THE PROBLEM
Below are some records. Print exactly the lines between the one holding "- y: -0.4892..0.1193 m" and the one holding "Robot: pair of", inclusive, and nothing else.

STORED DATA
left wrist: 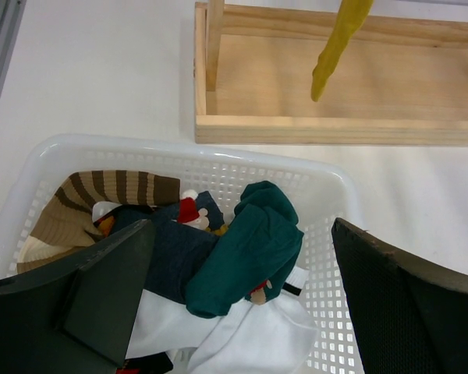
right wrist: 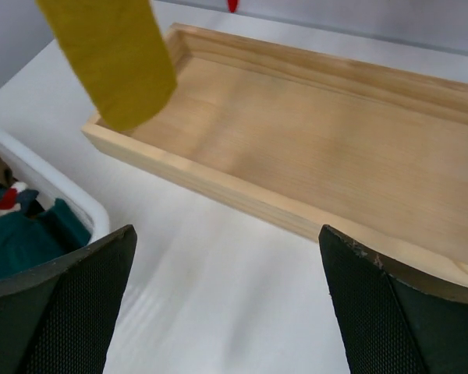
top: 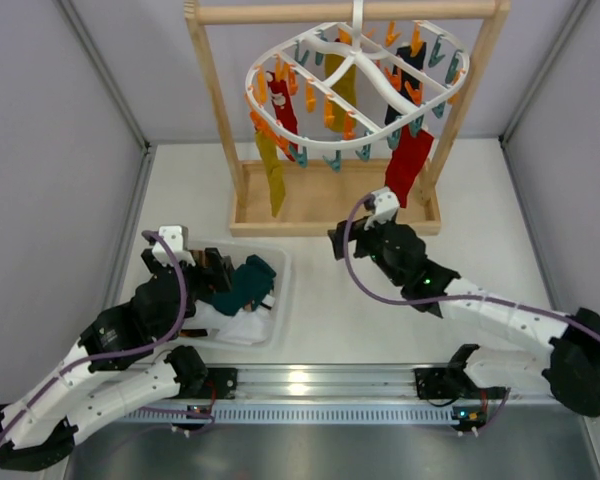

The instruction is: Remove the socks clipped to the hanger

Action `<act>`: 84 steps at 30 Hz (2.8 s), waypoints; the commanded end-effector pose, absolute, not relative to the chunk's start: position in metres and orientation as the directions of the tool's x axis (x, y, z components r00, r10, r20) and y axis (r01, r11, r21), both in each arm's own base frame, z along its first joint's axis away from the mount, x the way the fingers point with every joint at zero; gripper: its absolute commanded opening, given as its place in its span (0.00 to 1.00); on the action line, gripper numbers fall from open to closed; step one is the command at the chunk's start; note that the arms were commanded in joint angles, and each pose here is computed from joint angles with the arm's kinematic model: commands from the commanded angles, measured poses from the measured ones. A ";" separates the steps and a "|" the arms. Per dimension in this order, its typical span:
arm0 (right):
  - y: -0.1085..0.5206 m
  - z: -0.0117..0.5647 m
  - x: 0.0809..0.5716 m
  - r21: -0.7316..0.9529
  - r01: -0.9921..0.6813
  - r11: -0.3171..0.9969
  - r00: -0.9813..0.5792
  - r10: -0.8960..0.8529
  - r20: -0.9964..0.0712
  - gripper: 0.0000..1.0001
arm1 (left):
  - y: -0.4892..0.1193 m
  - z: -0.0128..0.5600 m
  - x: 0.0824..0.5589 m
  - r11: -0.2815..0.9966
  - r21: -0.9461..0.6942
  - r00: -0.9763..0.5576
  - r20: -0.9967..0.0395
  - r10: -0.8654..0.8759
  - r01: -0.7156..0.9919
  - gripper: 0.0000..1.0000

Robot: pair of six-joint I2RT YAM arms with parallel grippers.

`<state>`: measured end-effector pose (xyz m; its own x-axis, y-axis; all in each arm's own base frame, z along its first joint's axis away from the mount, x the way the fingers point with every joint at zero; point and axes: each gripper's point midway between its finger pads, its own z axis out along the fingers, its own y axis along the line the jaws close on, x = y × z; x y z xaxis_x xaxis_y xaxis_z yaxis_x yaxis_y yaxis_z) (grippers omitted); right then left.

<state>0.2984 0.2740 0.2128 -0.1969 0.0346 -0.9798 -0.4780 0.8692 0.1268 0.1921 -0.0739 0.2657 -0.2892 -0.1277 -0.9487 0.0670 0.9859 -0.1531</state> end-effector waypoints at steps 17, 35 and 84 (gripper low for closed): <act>0.107 0.270 0.311 0.023 -0.305 0.952 -0.158 -0.027 -0.987 1.00 | -0.072 0.268 0.192 0.983 -0.176 -0.278 -0.948 -0.154 0.058 0.99; 0.143 0.306 0.353 0.048 -0.405 0.913 0.111 0.101 -0.989 0.00 | -0.126 0.349 0.203 0.939 -0.286 -0.306 -0.926 -0.219 0.192 0.99; 0.356 0.279 0.251 -0.024 -0.375 0.927 0.096 0.013 -0.995 0.00 | -0.341 0.443 0.327 0.974 0.166 -0.131 -0.974 0.186 0.153 0.88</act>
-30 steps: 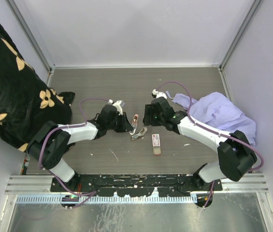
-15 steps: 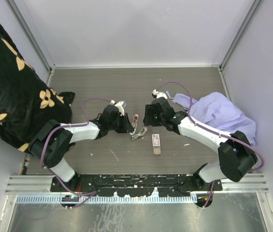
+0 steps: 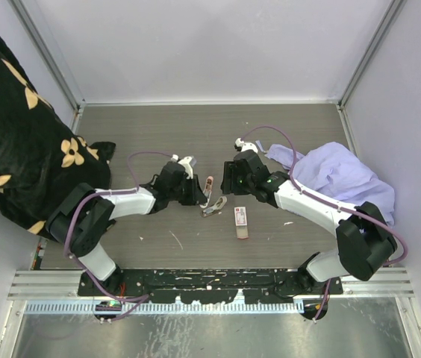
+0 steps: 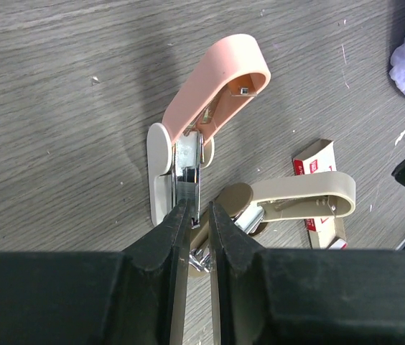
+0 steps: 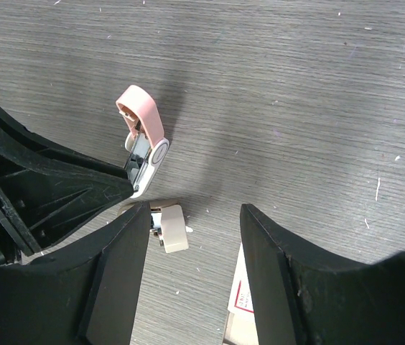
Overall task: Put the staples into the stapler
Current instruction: Adjust the staple in the stapler, then pick up the stapler.
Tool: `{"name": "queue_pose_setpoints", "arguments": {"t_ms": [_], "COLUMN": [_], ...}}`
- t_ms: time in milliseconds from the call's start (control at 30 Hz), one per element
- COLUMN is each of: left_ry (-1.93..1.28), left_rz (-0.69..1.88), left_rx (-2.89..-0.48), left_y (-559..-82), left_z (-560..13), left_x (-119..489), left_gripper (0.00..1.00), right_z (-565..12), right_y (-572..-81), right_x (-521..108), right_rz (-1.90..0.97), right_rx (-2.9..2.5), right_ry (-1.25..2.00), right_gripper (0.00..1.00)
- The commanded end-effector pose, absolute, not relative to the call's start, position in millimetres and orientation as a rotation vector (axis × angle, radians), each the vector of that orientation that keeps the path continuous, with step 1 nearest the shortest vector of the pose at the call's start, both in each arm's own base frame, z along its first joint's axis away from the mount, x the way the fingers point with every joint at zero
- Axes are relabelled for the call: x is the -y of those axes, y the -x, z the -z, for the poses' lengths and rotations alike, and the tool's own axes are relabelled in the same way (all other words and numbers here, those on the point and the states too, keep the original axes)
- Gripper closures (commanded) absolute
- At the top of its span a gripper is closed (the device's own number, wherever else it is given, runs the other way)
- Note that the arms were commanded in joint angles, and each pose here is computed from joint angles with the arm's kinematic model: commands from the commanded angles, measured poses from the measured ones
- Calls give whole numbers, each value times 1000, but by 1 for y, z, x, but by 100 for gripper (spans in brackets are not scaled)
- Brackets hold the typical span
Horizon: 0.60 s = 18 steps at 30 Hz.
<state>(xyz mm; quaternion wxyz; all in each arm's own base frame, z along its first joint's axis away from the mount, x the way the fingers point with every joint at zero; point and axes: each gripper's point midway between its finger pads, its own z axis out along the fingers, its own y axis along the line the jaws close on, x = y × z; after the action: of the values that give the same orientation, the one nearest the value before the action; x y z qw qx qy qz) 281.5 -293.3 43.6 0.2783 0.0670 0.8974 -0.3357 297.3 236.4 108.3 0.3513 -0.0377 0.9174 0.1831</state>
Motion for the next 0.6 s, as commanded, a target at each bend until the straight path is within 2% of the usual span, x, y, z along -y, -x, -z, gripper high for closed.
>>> {"name": "queue_pose_setpoints", "arguments": {"t_ms": [0,233,433,567], "left_ry": [-212,-205,-193,-187], "left_rz": [905,879,863,866], "left_rx": [-2357,-2370,-2377,-2365], "left_y": [-293,-295,-295,-294], "left_z": [-57,-52,-53,-58], "left_x": [303,302,300,299], "left_gripper": [83,87,97,100], "right_z": [-129,-129,-131,-131], "right_y": [-305,-304,-304,-303], "right_x": [-237,-236,-234,-233], "right_rz": [-500,-497,-493,-491], "right_rx": [-2302,-2301,-2295,-2293], "right_ry": [76,75,68,66], "right_gripper": [41,41,42,41]}}
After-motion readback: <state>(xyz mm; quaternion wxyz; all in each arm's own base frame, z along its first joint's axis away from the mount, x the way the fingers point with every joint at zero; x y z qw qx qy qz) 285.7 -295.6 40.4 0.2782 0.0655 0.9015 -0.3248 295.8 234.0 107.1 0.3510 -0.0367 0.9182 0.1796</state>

SOLUTION TO THIS EXERCISE
  - y: -0.4892..0.1193 m
  - z: -0.0128..0.5600 m
  - x: 0.0824..0.5589 m
  - r11: -0.2815..0.9966
  - r21: -0.9461..0.6942
  - r00: -0.9763..0.5576
  - r20: -0.9967..0.0395
  - r10: -0.8654..0.8759
  - r01: -0.7156..0.9919
  - gripper: 0.0000..1.0000

Robot: pair of six-joint I2RT YAM arms with parallel grippers.

No more output is expected here.